Erano le 21:15 del 17 maggio 2001, la tensione accumulata era alle stelle, quella stessa tensione che  sarebbe esplosa drammaticamente alla fine della gara.

 Dicevamo erano le 21:15 e si aspettava il gioiello della Atletico Foglietta, colui che avrebbe potuto cambiare il corso dell’intera stagione, ma qualcosa nell’aria ci diceva che non sarebbe arrivato.

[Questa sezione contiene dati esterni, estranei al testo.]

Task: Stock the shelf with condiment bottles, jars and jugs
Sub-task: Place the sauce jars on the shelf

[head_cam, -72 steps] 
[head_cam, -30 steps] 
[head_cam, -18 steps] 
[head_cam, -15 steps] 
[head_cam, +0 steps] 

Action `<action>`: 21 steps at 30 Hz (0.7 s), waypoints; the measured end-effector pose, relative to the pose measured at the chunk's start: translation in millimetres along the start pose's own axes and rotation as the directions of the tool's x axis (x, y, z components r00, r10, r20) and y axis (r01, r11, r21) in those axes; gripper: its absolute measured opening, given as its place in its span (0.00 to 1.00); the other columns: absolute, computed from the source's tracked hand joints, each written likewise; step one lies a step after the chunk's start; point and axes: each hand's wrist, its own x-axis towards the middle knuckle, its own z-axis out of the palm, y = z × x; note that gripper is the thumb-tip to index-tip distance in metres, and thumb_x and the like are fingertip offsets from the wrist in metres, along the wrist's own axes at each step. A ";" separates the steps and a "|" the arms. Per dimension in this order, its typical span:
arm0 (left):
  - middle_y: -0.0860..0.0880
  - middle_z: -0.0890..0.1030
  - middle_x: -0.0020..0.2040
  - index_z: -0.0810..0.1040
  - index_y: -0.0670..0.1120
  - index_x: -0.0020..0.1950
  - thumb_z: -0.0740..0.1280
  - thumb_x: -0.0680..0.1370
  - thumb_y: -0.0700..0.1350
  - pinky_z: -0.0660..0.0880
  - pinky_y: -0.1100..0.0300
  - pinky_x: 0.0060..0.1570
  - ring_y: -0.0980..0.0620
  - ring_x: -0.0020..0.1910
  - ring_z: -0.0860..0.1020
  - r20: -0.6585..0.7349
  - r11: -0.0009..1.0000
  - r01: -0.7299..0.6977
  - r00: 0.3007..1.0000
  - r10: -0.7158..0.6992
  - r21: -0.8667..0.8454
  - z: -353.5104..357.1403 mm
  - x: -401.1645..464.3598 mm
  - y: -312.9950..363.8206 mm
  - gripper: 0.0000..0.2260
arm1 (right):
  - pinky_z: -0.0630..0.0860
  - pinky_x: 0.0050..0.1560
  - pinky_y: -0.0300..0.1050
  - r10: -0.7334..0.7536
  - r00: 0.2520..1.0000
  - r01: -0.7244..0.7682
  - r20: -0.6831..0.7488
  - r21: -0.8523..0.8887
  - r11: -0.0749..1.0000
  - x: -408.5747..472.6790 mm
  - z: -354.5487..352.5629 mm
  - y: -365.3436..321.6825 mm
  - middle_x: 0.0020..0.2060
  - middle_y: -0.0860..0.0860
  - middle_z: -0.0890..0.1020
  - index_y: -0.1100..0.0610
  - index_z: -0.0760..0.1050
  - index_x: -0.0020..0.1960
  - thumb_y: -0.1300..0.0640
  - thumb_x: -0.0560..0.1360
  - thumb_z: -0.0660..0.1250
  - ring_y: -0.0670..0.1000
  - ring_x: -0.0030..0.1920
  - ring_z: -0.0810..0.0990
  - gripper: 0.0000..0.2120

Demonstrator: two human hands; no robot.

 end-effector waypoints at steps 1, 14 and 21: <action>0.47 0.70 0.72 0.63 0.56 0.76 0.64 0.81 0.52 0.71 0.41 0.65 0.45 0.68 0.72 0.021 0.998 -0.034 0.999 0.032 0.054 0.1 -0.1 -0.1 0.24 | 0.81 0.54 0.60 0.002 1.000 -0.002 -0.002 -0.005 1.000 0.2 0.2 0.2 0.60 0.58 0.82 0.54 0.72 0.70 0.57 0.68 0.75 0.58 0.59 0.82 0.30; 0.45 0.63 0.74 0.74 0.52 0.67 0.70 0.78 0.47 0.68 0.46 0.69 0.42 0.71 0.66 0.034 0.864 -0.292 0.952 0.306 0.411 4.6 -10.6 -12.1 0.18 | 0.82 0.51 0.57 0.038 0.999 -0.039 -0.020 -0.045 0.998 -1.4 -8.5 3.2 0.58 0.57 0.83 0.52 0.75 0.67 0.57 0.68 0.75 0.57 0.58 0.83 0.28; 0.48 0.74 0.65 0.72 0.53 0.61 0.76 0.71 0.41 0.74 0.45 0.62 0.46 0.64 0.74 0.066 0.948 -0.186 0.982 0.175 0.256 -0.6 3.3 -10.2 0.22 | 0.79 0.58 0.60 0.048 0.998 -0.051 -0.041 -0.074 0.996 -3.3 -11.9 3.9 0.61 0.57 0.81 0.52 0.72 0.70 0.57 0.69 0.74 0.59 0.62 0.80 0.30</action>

Poi il volto già bianco del mister, lo diventava ancora di più, dal labiale si poteva scorgere una bestemmia, la mano che teneva il cellulare tremava, allora la squadra capiva e comprendeva la drammaticità della situazione, CAVALLIN aveva fatto il BOTTO!!!

Lestingi Giuseppe, l’anima dell’Atletico Foglietta in questi play-off,dopo il crack di Branco, era il primo a rendersi conto della situazione cominciava a ricorrere a espressioni poco eleganti; subito il cugino Andreocci, il capitano e leader indiscusso nello spogliatoio dell’Atletico, partecipe del dolore comune,(fisico e morale per Cavallin, solo morale per noi),lo accompagnava , e poi via via tutti gli altri, per uno spirito di gruppo e soprattutto un unità che ci invidiano tutte le squadre del torneo, per un coro unanime di imprecazioni che è divenuto la colonna sonora di questo percorso a ritroso nel nostro torneo. Avendo appreso dell’indisponibilità fisica di Cavallin, dopo che per un anno si era constatata la sua indisponibilità economica, si scatenava la caccia alla punta.Il mister De Marchis con l’aiuto del capo-tifoso dell’atletico Di Giorgio Germano, sempre presente nelle disfatte, si catapultava nel mitico e polveroso stadio S.Lorenzo di Priverno, dove l’altra punta di diamante Mandoli era però indisposto, vista la sua partecipazione alla partita del torneo Cesidio Fabrizio.

Nel frattempo la squadra attendeva con impazienza l’esito della missione Americana.

Sugli spalti del centro sportivo Arcobaleno incominciavano a serpeggiare dubbi, non del tutto infondati a mio parere, dell’ennesima farsa Cavallin, ci si chiedeva se fosse un altro modo per sfuggire ai prezzi alquanto alti di  Antonio D’Arcangeli che per ogni partita strappa un assegno da 65000£ a squadra. Ma i dubbi rimanevano tali con buona pace di chi come Foglietta Giovanni credeva alla buona fede del Cavallo, ma come ci insegna lo stesso, “il Cavallo non perdona”, specialmente in campo economico.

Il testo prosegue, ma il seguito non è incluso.